══ INPUT DATA ══

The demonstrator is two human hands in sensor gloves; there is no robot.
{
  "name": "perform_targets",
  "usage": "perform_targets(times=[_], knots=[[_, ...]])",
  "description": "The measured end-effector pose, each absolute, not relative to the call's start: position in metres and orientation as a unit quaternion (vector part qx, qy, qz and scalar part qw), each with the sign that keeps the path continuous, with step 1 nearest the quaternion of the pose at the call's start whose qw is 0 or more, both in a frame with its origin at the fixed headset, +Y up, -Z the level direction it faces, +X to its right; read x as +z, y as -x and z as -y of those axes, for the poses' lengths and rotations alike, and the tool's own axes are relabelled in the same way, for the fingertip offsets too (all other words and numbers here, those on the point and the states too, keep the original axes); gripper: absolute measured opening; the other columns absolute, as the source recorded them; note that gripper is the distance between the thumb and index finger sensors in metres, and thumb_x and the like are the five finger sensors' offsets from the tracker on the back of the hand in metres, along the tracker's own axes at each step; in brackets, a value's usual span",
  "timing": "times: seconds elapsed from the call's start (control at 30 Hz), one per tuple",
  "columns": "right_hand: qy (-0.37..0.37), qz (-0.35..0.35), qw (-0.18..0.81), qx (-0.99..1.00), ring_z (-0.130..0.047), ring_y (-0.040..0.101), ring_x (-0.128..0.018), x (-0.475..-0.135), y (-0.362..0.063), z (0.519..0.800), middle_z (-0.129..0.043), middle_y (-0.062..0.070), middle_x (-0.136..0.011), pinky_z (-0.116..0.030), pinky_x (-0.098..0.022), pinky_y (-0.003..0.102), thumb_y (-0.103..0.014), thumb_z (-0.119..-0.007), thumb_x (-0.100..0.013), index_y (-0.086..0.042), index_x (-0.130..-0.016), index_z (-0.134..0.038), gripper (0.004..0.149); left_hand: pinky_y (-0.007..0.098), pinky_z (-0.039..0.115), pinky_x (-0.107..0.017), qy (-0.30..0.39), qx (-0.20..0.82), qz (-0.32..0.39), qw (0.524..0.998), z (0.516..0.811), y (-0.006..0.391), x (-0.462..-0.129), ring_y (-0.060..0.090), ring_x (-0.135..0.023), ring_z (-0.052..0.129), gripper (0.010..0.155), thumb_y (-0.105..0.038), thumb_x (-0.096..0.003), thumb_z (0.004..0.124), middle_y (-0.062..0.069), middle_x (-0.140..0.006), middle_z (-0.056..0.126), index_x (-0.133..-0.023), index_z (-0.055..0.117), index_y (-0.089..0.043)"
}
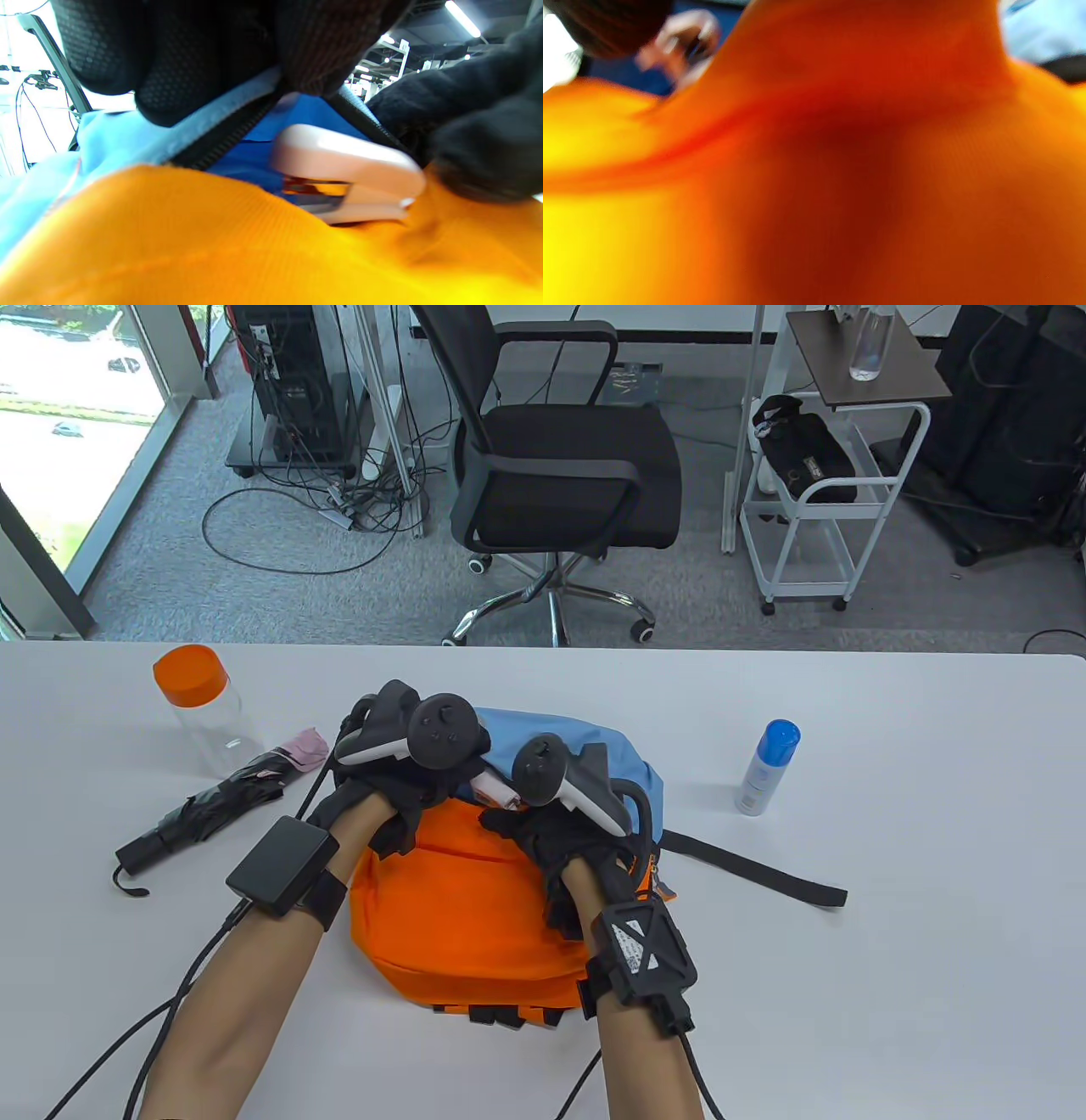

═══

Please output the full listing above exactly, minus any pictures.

The demonstrator is two human hands in sensor gloves; there is no robot.
{
  "name": "perform_targets",
  "usage": "perform_targets(times=[_], knots=[[_, ...]])",
  "description": "The measured end-effector pose, each absolute, not relative to the call's start: position in metres and orientation as a unit quaternion (vector part qx, qy, qz and scalar part qw), each with the sign that keeps the path continuous, with step 1 nearest the quaternion of the pose at the call's start whose qw is 0 or more, both in a frame with its origin at the fixed headset, +Y up, -Z the level direction it faces, +X to its right; read x as +z, y as -x and z as -y of those axes, for the poses' lengths and rotations alike, and the tool's own axes are relabelled in the same way, for the fingertip offsets too (all other words and numbers here, those on the point and the states too, keep the original axes); gripper: absolute measured opening; the other columns absolute, as the source recorded them; note that gripper is the distance between the thumb and index finger sensors in metres, and thumb_x and the like are the five finger sensors' offsets from the tracker on the back of the hand in metres, along the tracker's own axes at each step; in brackets, a value's usual span",
  "timing": "times: seconds elapsed from the call's start (control at 30 Hz), one per tuple",
  "columns": "right_hand: qy (-0.37..0.37), qz (-0.35..0.35), qw (-0.18..0.81), qx (-0.99..1.00), ring_z (-0.130..0.047), ring_y (-0.040..0.101), ring_x (-0.128..0.018), x (-0.475..-0.135), y (-0.362..0.063), z (0.519..0.800), middle_z (-0.129..0.043), middle_y (-0.062..0.070), middle_x (-0.136..0.011), pinky_z (-0.116..0.030), pinky_x (-0.098..0.022), pinky_y (-0.003..0.102), thumb_y (-0.103..0.014), thumb_z (-0.119..-0.007), thumb_x (-0.100..0.013), index_y (-0.086..0.042), index_x (-0.130..-0.016), index_z (-0.134..0.038), gripper (0.004..0.149); left_hand: pinky_y (-0.007..0.098), pinky_z (-0.039..0.115), pinky_x (-0.107..0.017), qy (-0.30..0.39), qx (-0.20..0.82), qz (-0.32..0.39), qw (0.524..0.998), z (0.516..0.811), y (-0.006..0.391), x (-0.462..-0.129), ring_y (-0.060..0.090), ring_x (-0.135..0.023), ring_z (-0.052..0.129), gripper (0.010..0.155), thumb_y (-0.105..0.038), thumb_x (-0.096..0.003), thumb_z (0.004..0.124), middle_y (-0.062..0.069), middle_x (-0.140..0.006), middle_z (-0.056..0.126), index_x (-0.133..-0.023), index_z (-0.055..0.117), index_y (-0.089..0.043)"
}

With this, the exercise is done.